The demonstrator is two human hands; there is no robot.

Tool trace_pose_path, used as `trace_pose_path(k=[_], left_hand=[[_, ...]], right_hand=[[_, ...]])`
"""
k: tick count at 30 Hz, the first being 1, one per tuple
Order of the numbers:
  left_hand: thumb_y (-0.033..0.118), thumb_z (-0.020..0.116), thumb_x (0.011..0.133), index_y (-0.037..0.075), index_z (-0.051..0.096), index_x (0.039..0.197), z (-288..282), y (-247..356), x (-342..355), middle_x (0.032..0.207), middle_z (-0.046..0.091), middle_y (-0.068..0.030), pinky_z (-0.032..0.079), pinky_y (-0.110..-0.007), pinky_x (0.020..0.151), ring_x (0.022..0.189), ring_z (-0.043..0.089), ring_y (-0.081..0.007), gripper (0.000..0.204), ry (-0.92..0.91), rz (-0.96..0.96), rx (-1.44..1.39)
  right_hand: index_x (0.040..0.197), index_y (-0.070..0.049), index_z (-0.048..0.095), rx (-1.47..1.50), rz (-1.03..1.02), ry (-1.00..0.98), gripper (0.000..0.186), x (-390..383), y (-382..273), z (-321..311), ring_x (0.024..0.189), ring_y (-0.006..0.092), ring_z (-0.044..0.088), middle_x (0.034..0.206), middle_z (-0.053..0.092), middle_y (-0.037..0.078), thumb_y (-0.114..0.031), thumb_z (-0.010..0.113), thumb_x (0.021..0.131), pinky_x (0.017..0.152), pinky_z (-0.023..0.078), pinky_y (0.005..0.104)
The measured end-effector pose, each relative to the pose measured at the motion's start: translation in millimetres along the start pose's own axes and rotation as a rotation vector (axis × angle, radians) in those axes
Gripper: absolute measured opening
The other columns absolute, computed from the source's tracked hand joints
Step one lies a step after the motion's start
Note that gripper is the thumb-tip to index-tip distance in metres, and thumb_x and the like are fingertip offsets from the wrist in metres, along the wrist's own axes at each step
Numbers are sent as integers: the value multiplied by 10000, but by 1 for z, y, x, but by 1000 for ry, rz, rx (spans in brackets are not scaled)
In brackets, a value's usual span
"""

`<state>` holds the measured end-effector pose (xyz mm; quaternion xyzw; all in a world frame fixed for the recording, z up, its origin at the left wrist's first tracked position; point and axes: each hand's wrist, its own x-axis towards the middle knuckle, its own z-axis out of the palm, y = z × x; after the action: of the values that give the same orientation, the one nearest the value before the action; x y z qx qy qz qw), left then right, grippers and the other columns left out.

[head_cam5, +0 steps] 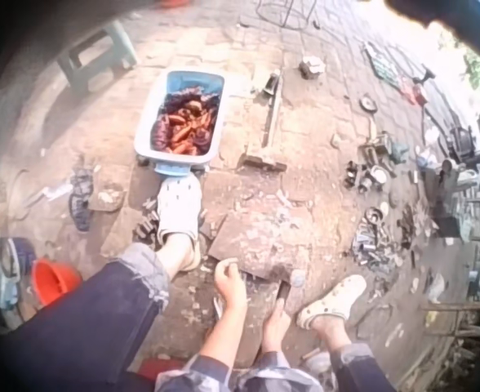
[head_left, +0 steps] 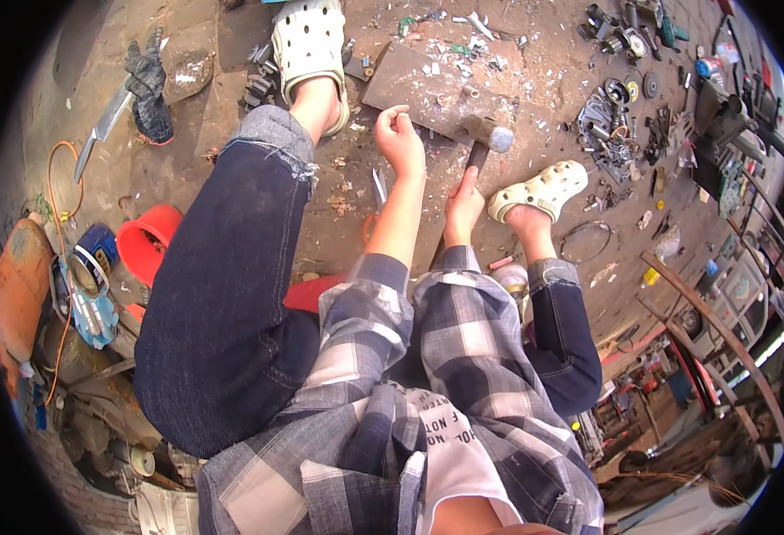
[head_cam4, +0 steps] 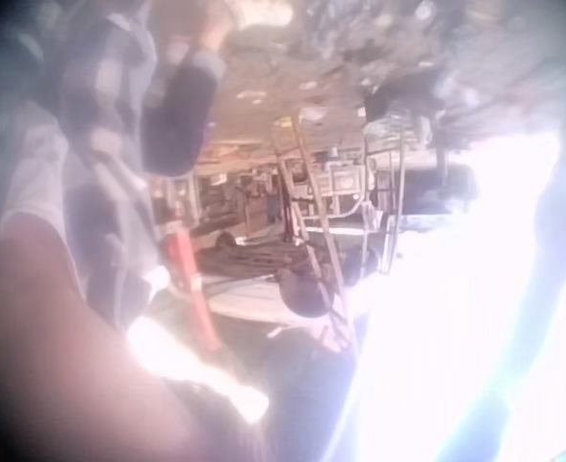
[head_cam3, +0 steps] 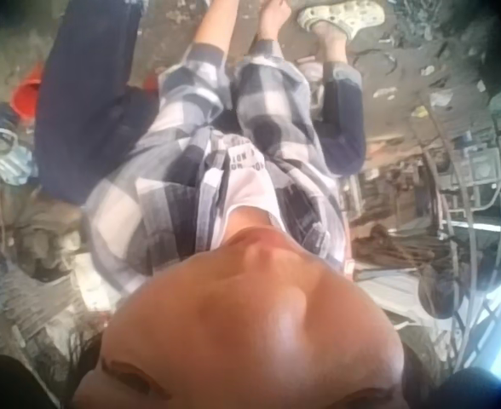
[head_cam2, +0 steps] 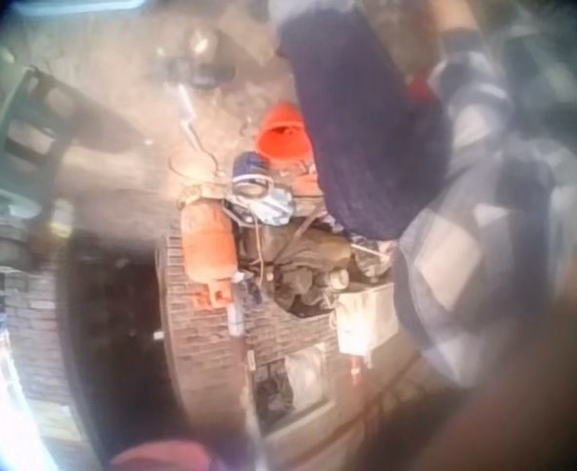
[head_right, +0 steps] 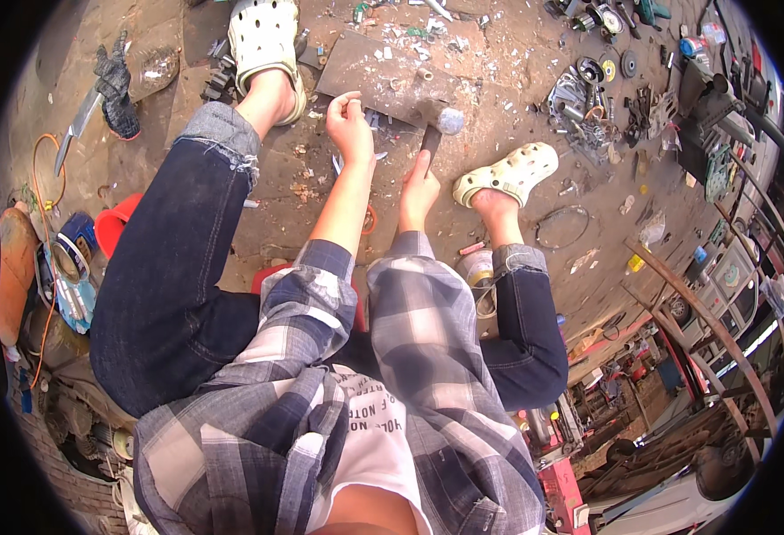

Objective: The person sits on the ground and uses a hammer and orange-handled shears to shape small metal pieces. They repeatedly strike the pieces on a metal plate and trim them with the shears.

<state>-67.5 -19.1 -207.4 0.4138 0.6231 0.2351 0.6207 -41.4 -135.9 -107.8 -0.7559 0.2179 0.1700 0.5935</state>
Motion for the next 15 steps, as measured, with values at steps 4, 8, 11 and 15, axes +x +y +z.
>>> trace_pose_path(k=[4,8,11,15], left_hand=[[18,514,870,32,633,937,-6,-3,0,777,543,36,369,-214,586,638,442,-54,137,26,-14,39],[23,523,870,31,637,937,-3,-4,0,785,549,32,378,-213,598,654,454,-58,132,53,-23,34],[24,531,874,29,636,939,1,-5,-1,791,560,24,396,-216,622,673,473,-65,123,6,-5,39],[21,526,862,28,623,925,0,0,-2,880,563,-33,438,-269,698,754,528,-126,116,-27,66,96]], right_hand=[[678,-66,433,115,-109,-14,626,-12,-23,0,430,90,342,532,381,-10,-654,447,893,411,231,220],[677,-66,442,183,-281,-99,616,-15,-47,2,435,91,353,537,392,-10,-642,463,893,412,240,222],[676,-66,448,164,-234,-69,608,-9,-43,-1,438,91,362,541,399,-9,-633,475,893,412,246,224],[674,-66,457,147,-77,24,598,-12,-33,-3,443,92,373,547,409,-8,-621,490,894,413,255,226]])
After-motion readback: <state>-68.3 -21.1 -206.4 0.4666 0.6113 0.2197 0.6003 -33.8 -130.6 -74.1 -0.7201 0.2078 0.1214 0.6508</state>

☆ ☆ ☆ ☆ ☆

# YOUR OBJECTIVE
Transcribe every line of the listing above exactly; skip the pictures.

# SOLUTION TO THIS PROBLEM
The demonstrator is two human hands; there is no robot.

Tool trace_pose_path, used as `trace_pose_path(k=[_], left_hand=[[_, ...]], right_hand=[[_, ...]])`
"""
k: tick count at 30 Hz, the first being 1, one per tuple
Order of the numbers:
  left_hand: thumb_y (-0.033..0.118), thumb_z (-0.020..0.116), thumb_x (0.011..0.133), index_y (-0.037..0.075), index_z (-0.051..0.096), index_x (0.039..0.197), z (-288..282), y (-247..356), x (-342..355), middle_x (0.032..0.207), middle_z (-0.046..0.091), middle_y (-0.068..0.030), pinky_z (-0.032..0.079), pinky_y (-0.110..-0.007), pinky_x (0.020..0.151), ring_x (0.022..0.189), ring_z (-0.043..0.089), ring_y (-0.081..0.007), gripper (0.000..0.204), ry (-0.92..0.91), rz (-0.96..0.96), rx (-1.44..1.39)
  right_hand: index_x (0.040..0.197), index_y (-0.070..0.049), index_z (-0.048..0.095), rx (-1.47..1.50), rz (-1.03..1.02), ry (-1.00..0.98), gripper (0.000..0.186), x (-390..383), y (-382..273), z (-321..311), ring_x (0.024..0.189), ring_y (-0.006..0.092), ring_z (-0.044..0.088), middle_x (0.034..0.206), middle_z (-0.053..0.092), middle_y (-0.037..0.078), thumb_y (-0.114..0.031), thumb_z (-0.010..0.113), thumb_x (0.021..0.131), pinky_x (0.017..0.152), pinky_z (-0.023..0.078), pinky_y (0.005..0.104)
The measured end-effector pose, each relative to the pose measured at the motion's start: translation in millimetres along the start pose's own axes and rotation as a rotation vector (axis × angle, radians) in those axes
Gripper: absolute measured opening
The other columns absolute, computed from the source's tracked hand joints
Step one lies a step after the motion's start
Note that gripper is the thumb-tip to index-tip distance in metres, and thumb_x and the like are fingertip offsets from the wrist in metres, along the wrist's own axes at each step
Numbers are sent as integers: the value multiplied by 10000, but by 1 for z, y, x, but by 1000 for ry, rz, rx (spans in brackets are not scaled)
In brackets, a value's usual span
"""

`<state>` holds the measured end-effector pose (xyz mm; quaternion xyzw; all in a world frame fixed for the recording, z up, its origin at the left wrist's first tracked position; point and axes: each hand's wrist, its own x-axis towards the middle knuckle, its own z-axis out of the palm, y = z × x; after the action: of the values that give the same orientation, the one nearest the value before the action; x y z qx qy qz qw), left then right, grippers and the other columns left out.

[head_cam5, +0 steps] 
[head_left, +0 steps] 
[head_cam4, +0 steps] 
[head_cam3, +0 steps] 
[head_cam2, +0 steps] 
[head_right, +0 steps] 

Objective: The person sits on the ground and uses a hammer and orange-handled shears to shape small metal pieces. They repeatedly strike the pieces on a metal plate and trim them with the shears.

<state>-67.5 -19.1 -207.4 0.4138 0.6231 0.2351 0.6207 -41.4 -135.9 -107.8 -0.7559 0.2179 0.1700 0.5935</state>
Motion for the next 15 steps, as measured, with values at steps 4, 8, 11 and 15, axes +x +y +z.
>>> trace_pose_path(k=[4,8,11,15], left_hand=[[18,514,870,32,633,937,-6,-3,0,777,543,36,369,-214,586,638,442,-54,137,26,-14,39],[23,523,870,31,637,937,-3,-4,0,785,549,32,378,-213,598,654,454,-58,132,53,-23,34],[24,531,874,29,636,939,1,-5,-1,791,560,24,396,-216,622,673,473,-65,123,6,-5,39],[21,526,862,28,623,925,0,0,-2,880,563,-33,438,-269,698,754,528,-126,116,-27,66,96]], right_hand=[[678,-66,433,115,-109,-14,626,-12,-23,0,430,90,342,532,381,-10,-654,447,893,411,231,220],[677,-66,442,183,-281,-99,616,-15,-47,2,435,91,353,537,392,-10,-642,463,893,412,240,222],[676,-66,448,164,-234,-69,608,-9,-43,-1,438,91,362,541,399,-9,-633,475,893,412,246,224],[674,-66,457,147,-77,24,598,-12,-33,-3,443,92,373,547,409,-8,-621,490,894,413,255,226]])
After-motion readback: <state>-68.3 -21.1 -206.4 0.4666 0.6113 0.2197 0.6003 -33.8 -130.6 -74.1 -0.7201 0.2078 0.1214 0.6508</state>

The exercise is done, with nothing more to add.